Starting from the first line below, count every line holding the word "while", then state the total alone.

(Beginning of Supplied material)

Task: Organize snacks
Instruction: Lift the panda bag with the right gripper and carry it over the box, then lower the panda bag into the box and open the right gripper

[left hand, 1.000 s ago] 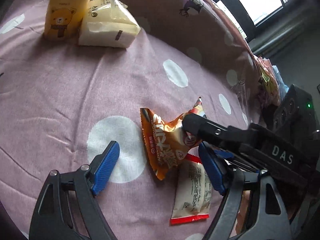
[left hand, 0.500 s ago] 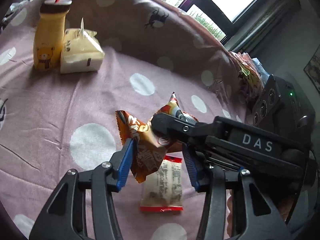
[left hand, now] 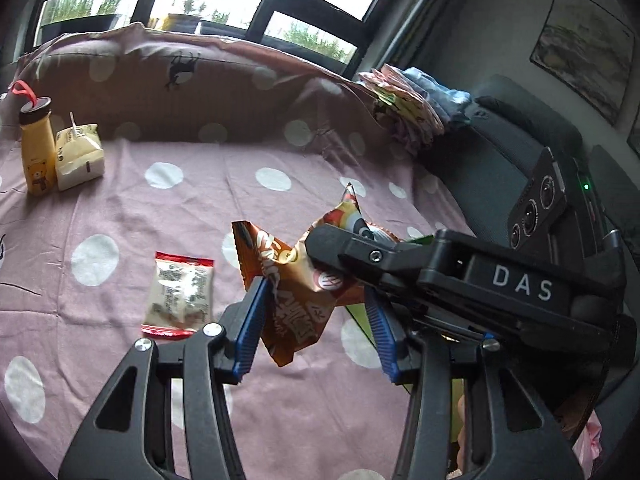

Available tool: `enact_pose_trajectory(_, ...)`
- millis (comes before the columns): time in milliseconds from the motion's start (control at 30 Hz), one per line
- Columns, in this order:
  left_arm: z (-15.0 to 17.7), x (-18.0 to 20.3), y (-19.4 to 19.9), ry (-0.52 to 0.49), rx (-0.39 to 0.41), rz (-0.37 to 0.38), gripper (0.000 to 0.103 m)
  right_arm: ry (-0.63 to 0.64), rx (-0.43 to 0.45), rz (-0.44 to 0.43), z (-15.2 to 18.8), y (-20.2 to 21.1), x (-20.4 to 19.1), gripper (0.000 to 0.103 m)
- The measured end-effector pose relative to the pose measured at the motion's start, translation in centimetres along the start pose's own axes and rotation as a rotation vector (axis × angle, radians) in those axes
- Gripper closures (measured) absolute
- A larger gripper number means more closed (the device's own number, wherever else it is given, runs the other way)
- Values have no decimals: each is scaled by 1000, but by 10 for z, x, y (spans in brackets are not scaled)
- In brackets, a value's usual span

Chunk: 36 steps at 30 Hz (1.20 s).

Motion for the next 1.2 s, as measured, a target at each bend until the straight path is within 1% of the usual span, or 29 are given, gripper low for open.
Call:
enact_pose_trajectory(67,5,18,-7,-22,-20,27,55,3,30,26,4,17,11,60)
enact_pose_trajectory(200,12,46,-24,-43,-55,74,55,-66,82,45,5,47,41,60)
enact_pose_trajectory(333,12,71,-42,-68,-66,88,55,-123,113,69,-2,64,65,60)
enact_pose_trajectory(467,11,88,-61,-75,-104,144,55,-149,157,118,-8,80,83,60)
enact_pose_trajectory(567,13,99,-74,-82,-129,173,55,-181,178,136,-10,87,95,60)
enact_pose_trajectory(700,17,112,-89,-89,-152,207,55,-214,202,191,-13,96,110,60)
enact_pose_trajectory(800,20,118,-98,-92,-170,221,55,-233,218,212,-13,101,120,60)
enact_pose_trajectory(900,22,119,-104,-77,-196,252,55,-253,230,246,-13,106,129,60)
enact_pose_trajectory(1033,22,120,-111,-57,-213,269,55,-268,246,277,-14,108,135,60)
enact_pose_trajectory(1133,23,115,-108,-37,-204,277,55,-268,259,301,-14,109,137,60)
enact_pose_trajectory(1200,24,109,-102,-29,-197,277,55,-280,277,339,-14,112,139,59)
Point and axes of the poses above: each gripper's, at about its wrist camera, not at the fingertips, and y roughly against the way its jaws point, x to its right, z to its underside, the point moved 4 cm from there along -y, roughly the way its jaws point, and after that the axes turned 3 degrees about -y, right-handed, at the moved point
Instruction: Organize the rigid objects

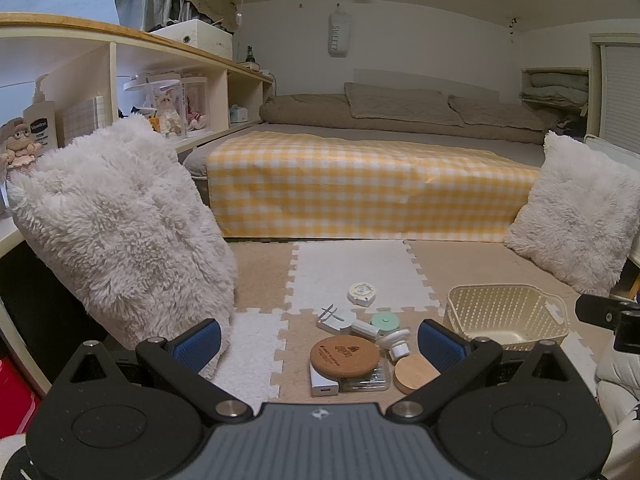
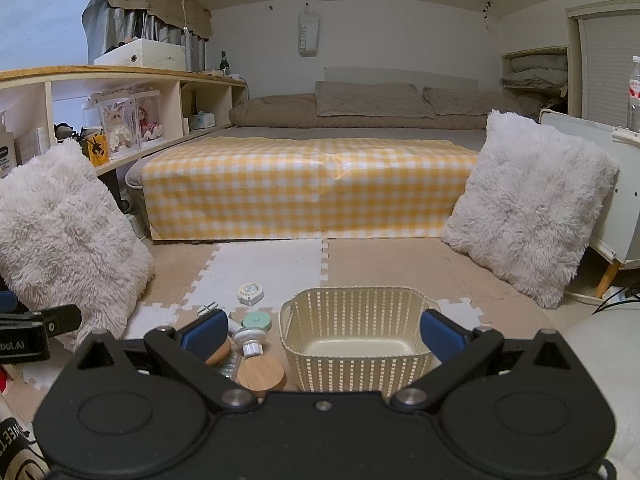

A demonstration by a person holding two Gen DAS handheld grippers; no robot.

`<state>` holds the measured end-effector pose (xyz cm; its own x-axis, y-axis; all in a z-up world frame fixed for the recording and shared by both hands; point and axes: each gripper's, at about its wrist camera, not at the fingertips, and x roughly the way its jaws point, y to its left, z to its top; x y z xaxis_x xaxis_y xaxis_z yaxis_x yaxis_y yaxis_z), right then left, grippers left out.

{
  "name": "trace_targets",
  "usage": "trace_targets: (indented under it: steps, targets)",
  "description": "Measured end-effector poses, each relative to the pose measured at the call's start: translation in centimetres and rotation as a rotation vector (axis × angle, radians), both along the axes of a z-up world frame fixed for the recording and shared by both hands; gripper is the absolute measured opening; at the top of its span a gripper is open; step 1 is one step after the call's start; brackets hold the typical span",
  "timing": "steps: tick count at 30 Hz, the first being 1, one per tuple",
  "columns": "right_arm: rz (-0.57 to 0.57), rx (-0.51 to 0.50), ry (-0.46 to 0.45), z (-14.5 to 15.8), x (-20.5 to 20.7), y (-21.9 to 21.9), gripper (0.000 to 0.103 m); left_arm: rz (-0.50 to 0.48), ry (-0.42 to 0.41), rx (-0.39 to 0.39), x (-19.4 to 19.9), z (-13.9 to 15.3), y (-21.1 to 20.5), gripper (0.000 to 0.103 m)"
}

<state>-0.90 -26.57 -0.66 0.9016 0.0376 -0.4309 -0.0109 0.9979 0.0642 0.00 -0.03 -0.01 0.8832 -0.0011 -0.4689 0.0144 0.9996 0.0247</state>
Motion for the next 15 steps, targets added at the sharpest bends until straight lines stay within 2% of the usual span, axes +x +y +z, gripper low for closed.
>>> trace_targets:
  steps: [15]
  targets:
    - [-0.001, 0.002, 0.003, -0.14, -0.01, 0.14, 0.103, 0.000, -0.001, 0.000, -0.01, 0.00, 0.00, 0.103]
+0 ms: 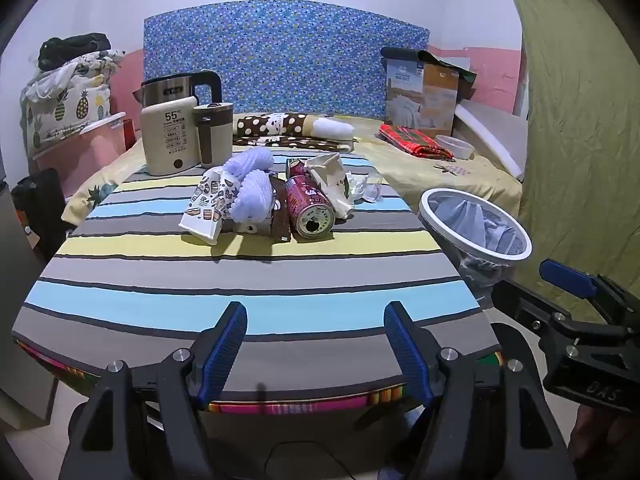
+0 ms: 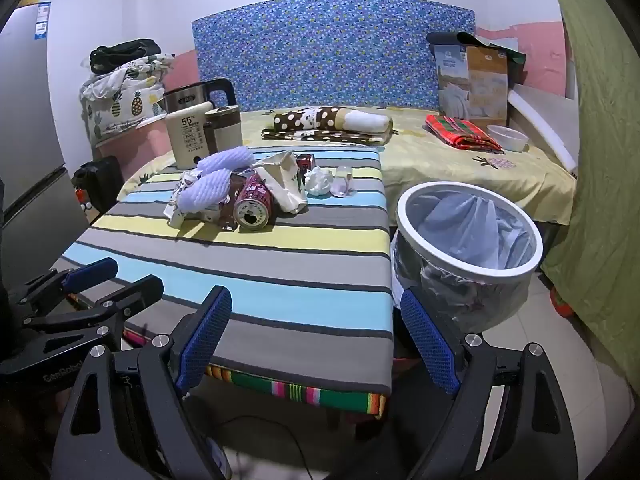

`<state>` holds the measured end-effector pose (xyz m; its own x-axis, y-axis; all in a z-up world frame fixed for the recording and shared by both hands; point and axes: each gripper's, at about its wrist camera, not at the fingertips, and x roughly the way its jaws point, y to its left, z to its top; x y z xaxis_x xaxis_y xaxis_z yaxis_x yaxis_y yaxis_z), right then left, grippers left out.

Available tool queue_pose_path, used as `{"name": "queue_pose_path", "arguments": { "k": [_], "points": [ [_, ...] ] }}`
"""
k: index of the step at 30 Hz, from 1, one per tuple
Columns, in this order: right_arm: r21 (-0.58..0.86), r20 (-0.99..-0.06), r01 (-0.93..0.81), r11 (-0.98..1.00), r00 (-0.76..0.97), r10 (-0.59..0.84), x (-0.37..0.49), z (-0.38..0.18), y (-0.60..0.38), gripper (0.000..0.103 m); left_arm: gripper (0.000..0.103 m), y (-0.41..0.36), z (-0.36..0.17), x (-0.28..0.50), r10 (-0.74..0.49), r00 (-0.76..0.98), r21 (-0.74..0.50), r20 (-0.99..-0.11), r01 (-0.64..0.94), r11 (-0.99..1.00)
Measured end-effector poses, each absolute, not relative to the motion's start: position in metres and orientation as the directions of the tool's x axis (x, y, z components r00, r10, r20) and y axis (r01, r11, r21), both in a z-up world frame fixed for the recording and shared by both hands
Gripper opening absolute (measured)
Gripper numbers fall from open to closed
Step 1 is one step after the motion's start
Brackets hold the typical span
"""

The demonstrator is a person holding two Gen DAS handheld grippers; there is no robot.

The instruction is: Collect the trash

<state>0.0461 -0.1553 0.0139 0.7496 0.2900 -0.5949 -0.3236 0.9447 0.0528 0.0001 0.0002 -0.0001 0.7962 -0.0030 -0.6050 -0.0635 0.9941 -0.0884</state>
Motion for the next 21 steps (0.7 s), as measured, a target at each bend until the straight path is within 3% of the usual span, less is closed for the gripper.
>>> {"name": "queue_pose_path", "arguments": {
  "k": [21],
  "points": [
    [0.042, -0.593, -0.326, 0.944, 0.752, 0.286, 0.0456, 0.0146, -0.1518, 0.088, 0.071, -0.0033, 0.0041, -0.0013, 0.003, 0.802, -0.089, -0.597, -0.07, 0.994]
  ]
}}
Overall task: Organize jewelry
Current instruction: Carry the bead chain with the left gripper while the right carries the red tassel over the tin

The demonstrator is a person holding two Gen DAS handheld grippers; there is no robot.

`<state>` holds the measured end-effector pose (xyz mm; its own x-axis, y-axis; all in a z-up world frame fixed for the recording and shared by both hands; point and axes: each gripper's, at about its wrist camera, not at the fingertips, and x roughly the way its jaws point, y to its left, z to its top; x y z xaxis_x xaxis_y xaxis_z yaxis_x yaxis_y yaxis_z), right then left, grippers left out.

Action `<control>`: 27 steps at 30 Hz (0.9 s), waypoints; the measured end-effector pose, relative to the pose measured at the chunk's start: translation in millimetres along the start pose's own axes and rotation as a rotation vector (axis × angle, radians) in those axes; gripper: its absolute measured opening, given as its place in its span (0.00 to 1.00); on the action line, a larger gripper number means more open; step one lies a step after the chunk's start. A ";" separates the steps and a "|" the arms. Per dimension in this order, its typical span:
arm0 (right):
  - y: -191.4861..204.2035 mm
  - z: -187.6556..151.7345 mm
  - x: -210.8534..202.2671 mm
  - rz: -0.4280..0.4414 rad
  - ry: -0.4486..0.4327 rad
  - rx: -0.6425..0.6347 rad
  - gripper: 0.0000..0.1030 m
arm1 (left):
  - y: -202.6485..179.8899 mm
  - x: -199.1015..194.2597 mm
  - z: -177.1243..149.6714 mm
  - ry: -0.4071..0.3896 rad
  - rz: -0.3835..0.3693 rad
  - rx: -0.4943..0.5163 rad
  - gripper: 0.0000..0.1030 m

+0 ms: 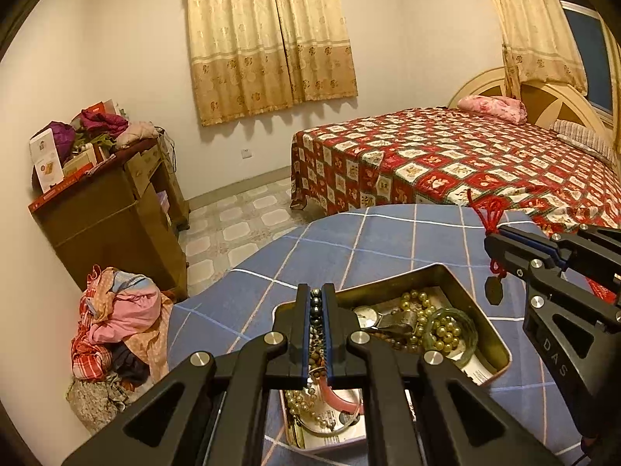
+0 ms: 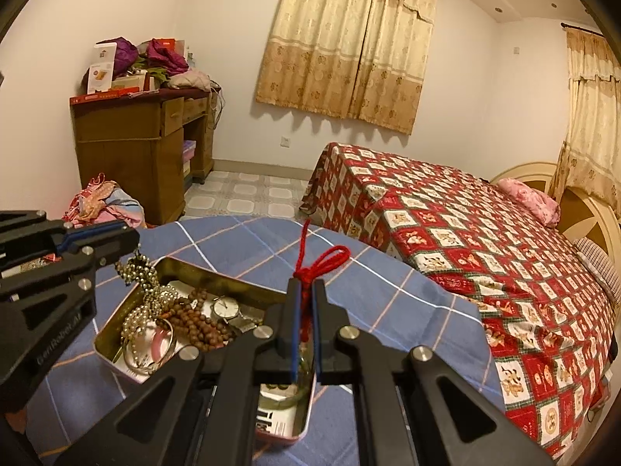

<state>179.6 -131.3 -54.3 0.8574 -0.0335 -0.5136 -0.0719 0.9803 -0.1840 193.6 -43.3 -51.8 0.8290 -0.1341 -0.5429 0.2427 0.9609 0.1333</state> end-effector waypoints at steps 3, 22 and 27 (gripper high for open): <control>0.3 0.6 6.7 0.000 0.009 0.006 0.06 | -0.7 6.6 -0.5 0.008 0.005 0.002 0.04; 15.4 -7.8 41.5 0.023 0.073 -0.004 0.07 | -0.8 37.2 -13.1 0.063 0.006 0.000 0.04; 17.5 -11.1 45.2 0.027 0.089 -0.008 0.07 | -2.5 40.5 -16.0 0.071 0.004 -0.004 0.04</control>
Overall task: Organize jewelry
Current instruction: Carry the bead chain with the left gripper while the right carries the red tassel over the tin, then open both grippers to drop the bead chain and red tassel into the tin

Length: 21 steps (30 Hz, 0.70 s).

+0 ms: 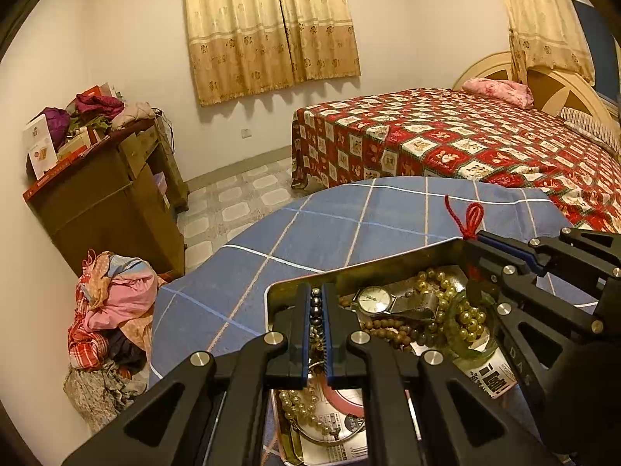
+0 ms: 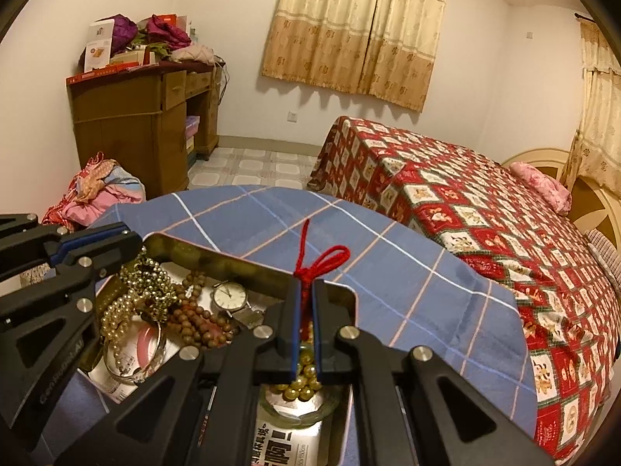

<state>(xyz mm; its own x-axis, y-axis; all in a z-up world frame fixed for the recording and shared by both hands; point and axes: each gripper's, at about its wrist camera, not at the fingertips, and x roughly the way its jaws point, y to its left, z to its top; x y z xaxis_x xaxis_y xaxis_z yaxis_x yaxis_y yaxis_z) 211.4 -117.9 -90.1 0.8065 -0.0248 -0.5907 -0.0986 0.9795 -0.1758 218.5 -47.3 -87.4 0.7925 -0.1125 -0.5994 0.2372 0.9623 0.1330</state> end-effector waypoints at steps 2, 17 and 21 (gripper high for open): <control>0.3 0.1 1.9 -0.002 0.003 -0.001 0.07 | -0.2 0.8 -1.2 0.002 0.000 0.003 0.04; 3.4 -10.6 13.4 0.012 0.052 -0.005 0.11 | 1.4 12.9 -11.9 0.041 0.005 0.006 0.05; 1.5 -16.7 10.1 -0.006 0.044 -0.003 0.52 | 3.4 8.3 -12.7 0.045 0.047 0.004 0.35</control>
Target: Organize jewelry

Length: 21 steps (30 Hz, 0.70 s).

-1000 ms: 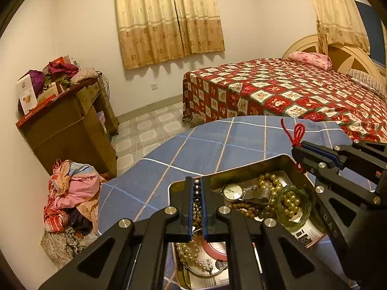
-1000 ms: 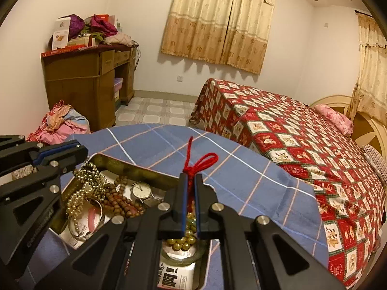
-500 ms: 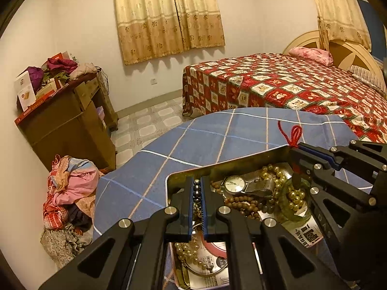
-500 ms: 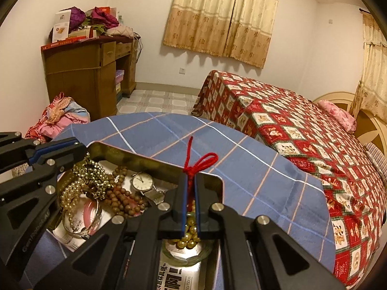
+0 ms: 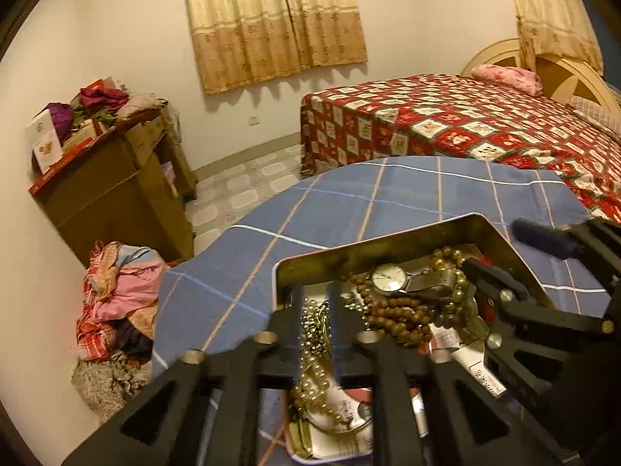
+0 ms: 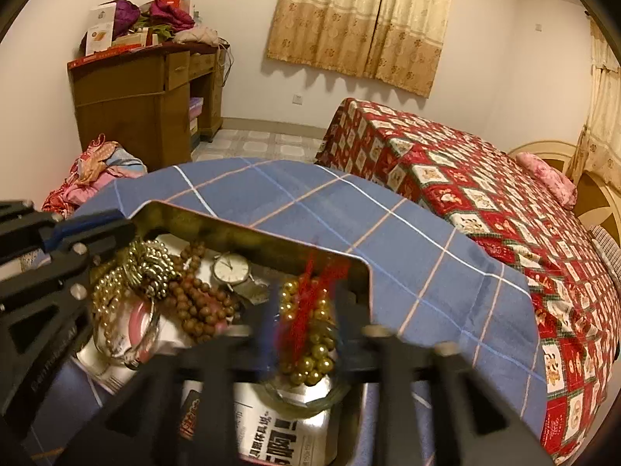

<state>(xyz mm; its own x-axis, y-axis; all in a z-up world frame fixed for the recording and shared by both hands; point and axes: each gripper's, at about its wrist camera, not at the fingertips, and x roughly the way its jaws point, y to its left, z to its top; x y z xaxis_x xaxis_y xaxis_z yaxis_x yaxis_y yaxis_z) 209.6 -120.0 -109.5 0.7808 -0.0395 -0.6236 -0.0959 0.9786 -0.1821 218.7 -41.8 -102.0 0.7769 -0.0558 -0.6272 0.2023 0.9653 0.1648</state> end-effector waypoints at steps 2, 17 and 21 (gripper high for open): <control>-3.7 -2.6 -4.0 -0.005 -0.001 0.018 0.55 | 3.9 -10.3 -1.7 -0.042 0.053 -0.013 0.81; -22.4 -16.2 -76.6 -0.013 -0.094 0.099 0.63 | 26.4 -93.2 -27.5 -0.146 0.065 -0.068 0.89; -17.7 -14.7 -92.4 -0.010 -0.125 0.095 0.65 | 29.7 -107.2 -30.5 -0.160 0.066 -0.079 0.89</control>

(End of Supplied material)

- Task response
2